*** Opening of Data provided ***

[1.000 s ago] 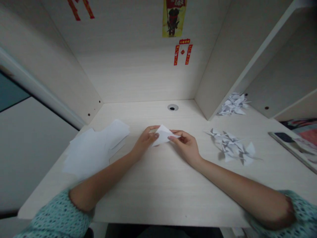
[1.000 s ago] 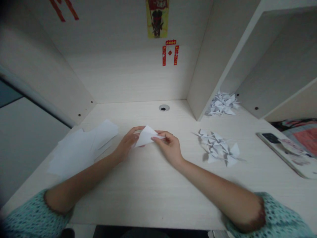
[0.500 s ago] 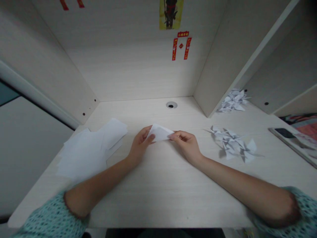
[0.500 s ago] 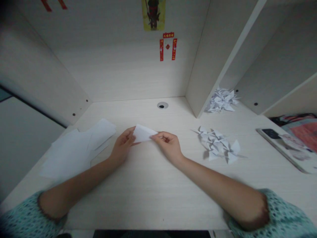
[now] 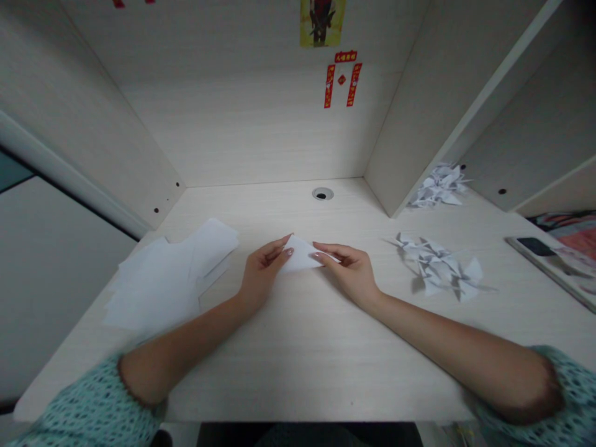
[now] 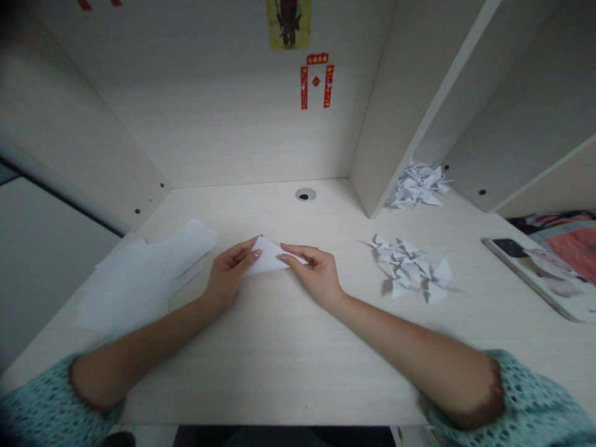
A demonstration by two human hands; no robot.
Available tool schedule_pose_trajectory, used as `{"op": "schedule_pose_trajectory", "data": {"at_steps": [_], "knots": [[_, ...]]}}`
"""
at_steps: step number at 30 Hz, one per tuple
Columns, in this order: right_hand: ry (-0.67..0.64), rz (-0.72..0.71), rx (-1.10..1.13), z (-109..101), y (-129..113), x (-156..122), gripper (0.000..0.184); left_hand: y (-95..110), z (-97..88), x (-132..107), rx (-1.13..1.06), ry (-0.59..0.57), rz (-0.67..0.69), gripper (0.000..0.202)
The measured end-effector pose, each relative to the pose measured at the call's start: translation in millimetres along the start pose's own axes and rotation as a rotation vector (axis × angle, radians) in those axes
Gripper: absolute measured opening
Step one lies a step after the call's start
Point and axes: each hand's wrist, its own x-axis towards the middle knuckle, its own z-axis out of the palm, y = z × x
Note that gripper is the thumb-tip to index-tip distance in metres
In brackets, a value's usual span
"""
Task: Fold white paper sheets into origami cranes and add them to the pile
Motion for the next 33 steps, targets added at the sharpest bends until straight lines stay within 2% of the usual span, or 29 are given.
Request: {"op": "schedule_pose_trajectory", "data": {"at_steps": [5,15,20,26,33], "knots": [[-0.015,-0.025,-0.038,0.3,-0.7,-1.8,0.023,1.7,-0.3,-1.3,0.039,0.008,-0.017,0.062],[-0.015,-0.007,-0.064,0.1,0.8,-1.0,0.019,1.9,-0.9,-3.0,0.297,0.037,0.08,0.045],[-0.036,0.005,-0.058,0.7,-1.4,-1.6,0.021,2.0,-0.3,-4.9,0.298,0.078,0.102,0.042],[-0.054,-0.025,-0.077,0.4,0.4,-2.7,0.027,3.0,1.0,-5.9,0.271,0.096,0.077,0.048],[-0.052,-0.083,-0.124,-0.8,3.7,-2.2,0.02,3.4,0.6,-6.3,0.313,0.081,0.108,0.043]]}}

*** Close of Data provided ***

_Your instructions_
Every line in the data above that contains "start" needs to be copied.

_Completed task_
The measured end-effector pose, each relative to the pose measured at the call's start: translation in millimetres along the start pose's own axes and rotation as a rotation vector (axis × angle, radians) in those axes
Step one lies a step after the call's start

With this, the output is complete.